(Source records)
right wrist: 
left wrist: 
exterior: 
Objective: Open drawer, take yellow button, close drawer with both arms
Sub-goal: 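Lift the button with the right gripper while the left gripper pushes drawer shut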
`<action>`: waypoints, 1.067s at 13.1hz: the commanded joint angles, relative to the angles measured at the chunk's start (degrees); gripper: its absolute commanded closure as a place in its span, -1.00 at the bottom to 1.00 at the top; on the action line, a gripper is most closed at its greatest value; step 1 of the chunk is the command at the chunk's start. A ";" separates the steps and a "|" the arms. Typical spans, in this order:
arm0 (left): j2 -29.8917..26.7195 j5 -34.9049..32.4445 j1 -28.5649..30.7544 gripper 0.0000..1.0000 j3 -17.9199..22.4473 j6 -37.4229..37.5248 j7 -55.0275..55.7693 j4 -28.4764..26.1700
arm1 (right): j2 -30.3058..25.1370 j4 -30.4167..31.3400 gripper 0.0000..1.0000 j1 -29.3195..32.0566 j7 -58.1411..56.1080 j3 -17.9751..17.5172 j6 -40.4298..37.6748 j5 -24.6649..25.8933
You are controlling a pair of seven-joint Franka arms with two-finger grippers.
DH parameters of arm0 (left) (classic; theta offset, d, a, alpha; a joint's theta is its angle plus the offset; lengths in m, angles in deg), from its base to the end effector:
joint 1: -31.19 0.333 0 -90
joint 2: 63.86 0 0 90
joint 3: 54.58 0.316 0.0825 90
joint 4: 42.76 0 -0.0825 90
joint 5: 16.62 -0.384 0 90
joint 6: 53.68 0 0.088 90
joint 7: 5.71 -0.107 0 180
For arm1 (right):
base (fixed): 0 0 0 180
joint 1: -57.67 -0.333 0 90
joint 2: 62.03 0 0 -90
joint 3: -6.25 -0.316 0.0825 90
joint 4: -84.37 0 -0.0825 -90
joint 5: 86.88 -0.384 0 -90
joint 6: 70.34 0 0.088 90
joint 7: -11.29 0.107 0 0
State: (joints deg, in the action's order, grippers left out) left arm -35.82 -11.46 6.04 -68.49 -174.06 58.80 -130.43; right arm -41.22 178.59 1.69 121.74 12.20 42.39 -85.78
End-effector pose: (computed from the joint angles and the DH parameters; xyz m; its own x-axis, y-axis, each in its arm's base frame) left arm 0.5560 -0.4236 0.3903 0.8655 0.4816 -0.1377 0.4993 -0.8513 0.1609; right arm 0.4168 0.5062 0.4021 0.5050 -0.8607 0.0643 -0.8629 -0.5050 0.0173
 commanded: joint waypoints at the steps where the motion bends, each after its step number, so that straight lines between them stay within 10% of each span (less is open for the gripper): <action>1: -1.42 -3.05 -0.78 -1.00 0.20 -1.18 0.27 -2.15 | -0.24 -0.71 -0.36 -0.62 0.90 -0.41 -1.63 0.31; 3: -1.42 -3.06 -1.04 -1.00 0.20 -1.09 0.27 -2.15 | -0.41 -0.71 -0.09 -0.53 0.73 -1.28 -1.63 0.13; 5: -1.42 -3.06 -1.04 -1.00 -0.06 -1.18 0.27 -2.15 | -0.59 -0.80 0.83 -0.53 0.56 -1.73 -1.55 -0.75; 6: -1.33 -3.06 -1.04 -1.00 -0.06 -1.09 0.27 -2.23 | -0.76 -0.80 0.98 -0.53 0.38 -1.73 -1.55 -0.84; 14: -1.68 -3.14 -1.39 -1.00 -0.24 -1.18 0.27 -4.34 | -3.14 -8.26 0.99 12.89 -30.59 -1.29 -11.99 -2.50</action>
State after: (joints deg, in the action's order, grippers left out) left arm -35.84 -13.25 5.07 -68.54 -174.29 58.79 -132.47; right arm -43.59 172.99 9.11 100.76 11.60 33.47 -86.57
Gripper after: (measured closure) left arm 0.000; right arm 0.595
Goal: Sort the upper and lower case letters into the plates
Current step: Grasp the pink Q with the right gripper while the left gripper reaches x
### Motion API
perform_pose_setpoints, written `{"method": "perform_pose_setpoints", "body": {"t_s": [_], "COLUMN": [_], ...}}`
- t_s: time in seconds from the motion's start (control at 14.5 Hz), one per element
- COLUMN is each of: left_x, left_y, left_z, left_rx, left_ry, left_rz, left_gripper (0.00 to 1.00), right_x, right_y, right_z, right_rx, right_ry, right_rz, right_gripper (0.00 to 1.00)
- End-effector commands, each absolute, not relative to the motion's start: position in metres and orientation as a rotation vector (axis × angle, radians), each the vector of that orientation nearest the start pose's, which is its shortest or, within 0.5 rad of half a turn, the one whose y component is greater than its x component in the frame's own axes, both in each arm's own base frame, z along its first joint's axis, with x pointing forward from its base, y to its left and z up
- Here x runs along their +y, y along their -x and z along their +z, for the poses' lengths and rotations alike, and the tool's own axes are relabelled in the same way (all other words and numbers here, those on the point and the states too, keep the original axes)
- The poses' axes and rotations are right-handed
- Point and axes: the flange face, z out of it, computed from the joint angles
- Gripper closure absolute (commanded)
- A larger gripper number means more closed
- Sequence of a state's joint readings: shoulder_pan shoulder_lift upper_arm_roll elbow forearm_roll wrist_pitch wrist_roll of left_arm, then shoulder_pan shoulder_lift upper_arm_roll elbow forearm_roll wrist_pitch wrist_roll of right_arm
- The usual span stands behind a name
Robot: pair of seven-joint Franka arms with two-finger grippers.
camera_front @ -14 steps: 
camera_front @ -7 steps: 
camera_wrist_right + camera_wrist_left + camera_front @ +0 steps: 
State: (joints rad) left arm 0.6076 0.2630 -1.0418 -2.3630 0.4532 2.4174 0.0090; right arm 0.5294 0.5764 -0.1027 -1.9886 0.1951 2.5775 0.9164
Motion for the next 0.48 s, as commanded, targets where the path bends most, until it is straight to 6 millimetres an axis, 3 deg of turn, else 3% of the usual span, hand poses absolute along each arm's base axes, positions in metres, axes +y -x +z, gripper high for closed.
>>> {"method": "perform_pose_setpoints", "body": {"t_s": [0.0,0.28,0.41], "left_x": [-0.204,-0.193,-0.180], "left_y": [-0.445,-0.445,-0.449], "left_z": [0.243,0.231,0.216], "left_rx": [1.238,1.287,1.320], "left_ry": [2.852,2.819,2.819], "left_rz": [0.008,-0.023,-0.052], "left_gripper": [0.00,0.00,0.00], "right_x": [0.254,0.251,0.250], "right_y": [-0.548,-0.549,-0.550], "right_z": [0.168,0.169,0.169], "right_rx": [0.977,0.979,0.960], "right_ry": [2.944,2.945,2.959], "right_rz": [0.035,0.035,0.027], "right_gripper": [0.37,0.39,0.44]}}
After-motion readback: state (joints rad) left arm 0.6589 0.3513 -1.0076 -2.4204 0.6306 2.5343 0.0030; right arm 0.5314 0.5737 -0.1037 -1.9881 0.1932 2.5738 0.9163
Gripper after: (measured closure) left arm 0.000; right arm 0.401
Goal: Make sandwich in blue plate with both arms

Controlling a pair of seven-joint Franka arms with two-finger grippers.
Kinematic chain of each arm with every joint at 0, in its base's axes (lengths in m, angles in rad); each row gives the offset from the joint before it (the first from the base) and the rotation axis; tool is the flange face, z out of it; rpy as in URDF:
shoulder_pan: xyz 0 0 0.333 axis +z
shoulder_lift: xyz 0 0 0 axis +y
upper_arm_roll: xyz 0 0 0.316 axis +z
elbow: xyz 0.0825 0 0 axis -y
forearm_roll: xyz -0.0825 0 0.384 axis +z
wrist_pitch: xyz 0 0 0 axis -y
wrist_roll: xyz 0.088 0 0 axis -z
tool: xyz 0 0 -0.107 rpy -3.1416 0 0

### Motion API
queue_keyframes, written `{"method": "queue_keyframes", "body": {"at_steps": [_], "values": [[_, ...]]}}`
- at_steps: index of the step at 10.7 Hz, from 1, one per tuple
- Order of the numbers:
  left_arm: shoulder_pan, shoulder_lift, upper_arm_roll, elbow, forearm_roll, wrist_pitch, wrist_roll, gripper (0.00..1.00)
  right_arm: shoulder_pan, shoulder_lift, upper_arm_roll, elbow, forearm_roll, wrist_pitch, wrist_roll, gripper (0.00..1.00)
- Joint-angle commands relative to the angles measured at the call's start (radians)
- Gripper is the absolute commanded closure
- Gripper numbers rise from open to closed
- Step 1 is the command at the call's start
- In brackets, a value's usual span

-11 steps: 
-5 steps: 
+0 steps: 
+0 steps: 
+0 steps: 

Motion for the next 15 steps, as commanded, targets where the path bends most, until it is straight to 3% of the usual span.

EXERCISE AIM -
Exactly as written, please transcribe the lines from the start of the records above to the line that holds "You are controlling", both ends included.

WRITTEN ANSWER -
right wrist: 
left wrist: 
exterior: 
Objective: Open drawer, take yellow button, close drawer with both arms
Sub-goal: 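Lift the button with the right gripper while the left gripper pushes drawer shut
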`<action>`: waypoints, 1.067s at 13.1hz: the commanded joint angles, relative to the angles measured at the chunk's start (degrees); gripper: its absolute commanded closure as a place in its span, -1.00 at the bottom to 1.00 at the top; on the action line, a gripper is most closed at its greatest value; step 1 of the chunk is the command at the chunk's start. A ";" separates the steps and a "|" the arms. Typical spans, in this order:
arm0 (left): j2 -29.8917..26.7195 j5 -34.9049..32.4445 j1 -28.5649..30.7544 gripper 0.0000..1.0000 j3 -17.9199..22.4473 j6 -37.4229..37.5248 j7 -55.0275..55.7693 j4 -28.4764..26.1700
arm1 (right): j2 -30.3058..25.1370 j4 -30.4167..31.3400 gripper 0.0000..1.0000 j1 -29.3195..32.0566 j7 -58.1411..56.1080 j3 -17.9751..17.5172 j6 -40.4298..37.6748 j5 -24.6649..25.8933
You are controlling a pair of seven-joint Franka arms with two-finger grippers.

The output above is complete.